Son Lindsay Cripps said his father, a Royal Navy signalman, was delighted to finally receive France's highest award recognising his sacrifice and bravery while fighting to liberate France during the Second World War.
"We nominated him a year ago but they had to go through all the details and checking services records and it arrived in the mail a few days ago."
He said his father was honoured for his role aboard boats sweeping the beaches before D-Day.
"The Legion of Honour medal was originally instigated by Napoleon for those who put their lives on the line for France," he said.
"Because dad was on naval vessels before the invasion on the sixth of June 1944 on a minesweeper mining at Normandy making way for troops, he was eligible to apply.
"It's very lucky he was accepted as it's a very rare medal and in its history it doesn't run into the thousands of medals that have been given out."

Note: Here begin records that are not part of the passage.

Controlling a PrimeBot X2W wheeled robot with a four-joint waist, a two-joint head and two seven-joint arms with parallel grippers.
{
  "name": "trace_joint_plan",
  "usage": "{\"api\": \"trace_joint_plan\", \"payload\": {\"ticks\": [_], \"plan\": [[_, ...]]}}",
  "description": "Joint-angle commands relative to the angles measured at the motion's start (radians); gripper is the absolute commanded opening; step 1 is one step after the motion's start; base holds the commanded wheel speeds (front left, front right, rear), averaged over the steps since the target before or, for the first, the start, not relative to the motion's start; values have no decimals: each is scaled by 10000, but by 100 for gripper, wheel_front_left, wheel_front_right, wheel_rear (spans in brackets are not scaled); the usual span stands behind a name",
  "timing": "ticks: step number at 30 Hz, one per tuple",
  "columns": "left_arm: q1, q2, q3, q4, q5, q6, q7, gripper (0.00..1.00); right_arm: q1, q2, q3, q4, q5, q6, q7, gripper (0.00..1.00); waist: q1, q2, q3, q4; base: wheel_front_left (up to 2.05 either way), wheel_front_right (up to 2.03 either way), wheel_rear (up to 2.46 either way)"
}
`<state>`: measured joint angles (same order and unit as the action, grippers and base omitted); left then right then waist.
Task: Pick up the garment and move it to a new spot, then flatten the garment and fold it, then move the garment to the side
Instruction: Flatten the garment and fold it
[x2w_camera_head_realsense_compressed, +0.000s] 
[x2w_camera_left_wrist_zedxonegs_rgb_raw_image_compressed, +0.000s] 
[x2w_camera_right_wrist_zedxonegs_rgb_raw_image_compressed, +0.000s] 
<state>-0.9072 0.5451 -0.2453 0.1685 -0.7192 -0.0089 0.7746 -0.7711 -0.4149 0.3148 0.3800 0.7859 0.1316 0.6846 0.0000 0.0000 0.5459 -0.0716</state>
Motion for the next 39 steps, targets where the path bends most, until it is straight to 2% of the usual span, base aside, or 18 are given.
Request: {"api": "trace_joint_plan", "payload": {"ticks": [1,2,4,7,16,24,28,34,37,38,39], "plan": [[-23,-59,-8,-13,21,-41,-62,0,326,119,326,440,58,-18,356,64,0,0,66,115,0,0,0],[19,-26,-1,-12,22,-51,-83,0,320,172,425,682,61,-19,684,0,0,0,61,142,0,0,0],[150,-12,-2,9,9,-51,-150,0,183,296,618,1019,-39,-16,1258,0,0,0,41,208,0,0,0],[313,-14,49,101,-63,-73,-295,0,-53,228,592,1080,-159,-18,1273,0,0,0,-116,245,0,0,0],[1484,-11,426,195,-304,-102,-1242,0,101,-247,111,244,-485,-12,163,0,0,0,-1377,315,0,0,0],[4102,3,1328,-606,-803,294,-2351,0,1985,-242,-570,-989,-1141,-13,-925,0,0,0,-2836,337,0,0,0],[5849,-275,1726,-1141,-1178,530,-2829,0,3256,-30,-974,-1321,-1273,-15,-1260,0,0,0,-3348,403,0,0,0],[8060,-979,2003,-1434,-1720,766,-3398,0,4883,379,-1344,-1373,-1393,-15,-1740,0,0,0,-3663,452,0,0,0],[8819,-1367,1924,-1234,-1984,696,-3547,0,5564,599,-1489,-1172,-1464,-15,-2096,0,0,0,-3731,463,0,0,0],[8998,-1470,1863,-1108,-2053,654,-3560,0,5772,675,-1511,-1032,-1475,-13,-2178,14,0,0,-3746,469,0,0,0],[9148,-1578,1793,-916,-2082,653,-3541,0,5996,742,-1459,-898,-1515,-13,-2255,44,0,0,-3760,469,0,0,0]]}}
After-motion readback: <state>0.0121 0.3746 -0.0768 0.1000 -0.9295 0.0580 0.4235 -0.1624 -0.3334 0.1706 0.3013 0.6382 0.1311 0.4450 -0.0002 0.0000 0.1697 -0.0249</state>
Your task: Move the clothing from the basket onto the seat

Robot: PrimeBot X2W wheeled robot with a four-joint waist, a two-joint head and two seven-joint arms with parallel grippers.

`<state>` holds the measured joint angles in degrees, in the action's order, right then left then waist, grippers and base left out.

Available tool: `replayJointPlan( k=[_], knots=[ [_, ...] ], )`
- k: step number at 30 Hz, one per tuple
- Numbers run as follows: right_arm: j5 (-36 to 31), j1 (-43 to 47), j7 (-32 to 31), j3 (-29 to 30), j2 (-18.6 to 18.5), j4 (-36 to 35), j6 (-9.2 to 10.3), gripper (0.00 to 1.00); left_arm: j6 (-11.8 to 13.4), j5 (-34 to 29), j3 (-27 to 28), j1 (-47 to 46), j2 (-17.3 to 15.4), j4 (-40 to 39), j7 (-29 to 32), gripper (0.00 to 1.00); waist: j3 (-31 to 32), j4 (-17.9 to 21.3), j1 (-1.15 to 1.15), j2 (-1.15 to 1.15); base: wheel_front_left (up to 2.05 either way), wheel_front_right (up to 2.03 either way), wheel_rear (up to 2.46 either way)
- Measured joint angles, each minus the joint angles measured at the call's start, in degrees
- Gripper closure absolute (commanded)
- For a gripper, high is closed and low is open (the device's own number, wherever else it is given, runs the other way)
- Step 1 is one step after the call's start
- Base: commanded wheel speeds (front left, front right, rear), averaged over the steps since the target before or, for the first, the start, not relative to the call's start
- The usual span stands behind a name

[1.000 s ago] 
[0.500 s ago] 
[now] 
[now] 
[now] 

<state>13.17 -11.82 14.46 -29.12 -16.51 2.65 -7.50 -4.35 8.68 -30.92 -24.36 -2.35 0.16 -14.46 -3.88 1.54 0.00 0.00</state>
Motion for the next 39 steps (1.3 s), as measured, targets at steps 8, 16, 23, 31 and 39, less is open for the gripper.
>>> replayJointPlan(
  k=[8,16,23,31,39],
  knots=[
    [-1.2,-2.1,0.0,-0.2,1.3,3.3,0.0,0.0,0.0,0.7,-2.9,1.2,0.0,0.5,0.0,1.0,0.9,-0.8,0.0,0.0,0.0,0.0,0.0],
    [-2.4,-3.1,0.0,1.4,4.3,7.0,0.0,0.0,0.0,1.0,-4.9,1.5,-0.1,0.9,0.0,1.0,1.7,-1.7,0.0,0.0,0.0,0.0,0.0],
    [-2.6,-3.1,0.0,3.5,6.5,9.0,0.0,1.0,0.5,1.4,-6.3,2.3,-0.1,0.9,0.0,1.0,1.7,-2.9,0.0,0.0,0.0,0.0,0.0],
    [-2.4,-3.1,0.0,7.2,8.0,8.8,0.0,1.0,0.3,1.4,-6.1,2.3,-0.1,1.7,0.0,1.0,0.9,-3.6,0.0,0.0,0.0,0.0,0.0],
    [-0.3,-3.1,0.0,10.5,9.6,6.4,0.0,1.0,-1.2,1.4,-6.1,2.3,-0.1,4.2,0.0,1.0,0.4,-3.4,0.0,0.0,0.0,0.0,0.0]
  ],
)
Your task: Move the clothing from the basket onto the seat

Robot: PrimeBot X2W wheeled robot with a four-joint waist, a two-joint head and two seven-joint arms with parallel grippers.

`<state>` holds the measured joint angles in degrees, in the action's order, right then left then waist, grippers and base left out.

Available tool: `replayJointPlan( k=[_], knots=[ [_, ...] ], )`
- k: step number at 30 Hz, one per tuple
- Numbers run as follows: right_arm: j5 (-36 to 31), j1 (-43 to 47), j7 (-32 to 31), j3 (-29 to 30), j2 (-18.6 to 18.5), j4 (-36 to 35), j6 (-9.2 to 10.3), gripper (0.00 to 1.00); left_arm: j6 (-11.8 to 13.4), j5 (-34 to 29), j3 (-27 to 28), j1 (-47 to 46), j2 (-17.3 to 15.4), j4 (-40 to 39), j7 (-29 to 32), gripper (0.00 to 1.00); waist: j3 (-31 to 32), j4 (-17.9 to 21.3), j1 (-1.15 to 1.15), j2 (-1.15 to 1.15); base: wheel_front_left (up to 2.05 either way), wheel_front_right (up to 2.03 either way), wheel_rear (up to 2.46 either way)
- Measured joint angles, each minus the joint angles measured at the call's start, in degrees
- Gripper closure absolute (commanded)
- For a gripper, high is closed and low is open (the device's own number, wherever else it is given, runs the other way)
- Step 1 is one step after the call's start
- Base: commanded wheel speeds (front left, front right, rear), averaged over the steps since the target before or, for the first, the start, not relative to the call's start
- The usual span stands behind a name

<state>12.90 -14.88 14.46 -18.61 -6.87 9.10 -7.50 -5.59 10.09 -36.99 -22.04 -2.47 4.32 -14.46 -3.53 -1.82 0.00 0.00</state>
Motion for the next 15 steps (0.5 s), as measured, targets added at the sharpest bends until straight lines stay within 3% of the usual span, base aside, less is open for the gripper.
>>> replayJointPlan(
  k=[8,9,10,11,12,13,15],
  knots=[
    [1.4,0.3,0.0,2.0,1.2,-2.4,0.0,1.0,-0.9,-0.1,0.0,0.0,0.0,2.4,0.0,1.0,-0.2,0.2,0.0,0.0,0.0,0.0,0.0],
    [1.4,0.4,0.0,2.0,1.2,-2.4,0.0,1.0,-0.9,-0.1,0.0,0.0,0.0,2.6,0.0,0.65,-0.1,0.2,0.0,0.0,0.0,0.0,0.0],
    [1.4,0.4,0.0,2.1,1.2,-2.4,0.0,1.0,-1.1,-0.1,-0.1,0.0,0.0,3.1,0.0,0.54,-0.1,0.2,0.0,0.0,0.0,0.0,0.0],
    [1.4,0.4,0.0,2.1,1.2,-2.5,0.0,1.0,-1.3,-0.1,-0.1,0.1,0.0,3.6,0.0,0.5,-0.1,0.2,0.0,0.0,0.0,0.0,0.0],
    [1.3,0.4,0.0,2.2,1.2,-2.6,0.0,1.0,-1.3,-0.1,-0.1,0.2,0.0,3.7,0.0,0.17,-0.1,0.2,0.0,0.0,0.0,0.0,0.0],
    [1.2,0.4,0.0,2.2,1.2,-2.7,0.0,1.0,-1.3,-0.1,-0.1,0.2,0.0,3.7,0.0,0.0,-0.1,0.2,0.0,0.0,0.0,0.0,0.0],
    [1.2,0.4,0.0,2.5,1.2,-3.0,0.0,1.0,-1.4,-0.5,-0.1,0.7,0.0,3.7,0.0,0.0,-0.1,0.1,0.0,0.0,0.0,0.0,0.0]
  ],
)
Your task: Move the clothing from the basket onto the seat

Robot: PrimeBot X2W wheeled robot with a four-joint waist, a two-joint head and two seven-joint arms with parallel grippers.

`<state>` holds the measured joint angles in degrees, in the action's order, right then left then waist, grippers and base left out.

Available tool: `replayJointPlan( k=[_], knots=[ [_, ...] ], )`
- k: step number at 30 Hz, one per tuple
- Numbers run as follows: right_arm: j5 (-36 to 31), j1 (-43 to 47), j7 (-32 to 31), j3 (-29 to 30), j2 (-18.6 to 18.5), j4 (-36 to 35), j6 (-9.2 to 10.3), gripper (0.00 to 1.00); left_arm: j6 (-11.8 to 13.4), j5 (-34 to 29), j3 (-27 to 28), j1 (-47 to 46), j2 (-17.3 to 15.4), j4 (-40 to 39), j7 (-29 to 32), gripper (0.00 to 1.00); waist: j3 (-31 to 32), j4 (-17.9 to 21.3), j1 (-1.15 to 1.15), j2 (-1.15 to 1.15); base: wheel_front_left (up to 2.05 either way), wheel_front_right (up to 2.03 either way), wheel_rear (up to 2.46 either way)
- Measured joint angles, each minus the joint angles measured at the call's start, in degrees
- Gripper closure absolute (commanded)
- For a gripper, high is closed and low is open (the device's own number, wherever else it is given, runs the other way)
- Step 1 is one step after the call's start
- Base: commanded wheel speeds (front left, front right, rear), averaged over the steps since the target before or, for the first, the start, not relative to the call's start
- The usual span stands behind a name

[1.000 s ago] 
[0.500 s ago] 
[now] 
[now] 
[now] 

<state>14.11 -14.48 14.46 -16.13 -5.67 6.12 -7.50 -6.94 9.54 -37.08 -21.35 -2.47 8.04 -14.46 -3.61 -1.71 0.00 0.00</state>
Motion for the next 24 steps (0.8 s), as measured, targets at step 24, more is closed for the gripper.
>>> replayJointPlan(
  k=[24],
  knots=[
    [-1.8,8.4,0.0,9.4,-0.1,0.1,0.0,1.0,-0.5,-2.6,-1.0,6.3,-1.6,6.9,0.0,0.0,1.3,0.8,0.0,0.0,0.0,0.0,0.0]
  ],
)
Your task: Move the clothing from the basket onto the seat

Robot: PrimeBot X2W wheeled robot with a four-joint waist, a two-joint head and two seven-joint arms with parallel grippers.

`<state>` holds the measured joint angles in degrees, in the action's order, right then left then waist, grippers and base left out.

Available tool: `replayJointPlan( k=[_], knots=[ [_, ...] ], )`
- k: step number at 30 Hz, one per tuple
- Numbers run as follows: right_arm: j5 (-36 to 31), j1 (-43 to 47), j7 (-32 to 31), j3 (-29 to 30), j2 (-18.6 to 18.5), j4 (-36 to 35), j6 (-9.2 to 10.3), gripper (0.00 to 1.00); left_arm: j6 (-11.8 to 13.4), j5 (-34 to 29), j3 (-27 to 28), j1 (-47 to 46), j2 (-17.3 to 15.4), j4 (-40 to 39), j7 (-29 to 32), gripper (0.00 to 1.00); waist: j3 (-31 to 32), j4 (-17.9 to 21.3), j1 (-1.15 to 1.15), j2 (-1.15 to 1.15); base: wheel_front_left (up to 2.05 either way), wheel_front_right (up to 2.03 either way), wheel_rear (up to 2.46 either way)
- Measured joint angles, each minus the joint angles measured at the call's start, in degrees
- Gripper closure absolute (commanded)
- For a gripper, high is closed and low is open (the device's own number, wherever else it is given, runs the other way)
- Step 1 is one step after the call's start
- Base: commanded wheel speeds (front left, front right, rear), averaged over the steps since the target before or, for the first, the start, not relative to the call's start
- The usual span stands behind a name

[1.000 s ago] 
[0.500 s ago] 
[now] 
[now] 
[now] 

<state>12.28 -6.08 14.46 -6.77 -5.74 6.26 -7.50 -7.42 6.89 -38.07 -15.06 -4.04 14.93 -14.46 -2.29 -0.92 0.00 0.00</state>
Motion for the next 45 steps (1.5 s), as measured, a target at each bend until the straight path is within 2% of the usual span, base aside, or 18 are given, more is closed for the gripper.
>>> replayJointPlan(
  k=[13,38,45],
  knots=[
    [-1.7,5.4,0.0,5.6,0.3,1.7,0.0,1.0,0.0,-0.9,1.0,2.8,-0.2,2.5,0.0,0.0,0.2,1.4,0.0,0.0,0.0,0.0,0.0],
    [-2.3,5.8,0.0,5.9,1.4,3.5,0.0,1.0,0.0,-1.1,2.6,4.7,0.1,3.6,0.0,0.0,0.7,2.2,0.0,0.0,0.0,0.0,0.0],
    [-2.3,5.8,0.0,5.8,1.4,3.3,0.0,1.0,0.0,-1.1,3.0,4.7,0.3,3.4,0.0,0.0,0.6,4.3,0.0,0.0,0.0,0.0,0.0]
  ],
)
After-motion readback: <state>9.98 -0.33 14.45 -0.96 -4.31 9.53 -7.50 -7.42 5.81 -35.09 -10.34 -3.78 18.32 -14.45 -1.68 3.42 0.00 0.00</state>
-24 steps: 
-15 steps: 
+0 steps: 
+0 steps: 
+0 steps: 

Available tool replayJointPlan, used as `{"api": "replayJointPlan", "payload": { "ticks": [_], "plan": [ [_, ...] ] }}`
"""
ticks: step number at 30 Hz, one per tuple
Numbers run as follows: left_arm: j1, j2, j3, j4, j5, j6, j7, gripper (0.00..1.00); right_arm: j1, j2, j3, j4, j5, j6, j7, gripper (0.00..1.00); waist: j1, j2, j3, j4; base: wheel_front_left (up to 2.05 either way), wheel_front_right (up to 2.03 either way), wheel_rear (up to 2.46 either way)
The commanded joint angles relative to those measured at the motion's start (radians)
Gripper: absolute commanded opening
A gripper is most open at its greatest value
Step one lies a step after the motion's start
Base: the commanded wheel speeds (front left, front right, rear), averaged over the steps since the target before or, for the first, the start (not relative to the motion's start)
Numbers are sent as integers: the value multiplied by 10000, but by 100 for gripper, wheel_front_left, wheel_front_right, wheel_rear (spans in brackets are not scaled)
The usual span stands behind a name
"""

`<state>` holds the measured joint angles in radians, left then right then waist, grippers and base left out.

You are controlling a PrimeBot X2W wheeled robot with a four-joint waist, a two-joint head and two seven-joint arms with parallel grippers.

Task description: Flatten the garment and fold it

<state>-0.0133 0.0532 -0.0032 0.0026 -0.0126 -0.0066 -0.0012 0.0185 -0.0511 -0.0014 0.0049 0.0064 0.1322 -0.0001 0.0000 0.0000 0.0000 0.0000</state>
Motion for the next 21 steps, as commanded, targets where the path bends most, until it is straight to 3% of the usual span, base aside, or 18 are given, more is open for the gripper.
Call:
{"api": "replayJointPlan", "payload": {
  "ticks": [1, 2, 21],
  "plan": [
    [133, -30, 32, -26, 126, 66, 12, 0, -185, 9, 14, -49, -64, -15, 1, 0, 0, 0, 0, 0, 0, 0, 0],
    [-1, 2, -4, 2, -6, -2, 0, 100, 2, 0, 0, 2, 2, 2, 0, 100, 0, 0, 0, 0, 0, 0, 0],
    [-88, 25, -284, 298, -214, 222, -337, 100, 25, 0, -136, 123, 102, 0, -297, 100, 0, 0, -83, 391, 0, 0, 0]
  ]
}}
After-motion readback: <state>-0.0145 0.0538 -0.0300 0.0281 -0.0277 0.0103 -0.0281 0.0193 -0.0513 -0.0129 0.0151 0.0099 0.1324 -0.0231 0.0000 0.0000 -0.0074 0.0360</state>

Mr Cripps said he and his five siblings were still told stories about their father's time at war and were proud and happy they could share the joy of his medal with him.
"He went through a lot of hardship and terror when the Nazis took over France and we all love and care and are proud of what he's done."
The award will take its place alongside the many other campaign medals and awards treasured by Mr Cripps, including the British Arctic Star and the Russian Ushakov Medal.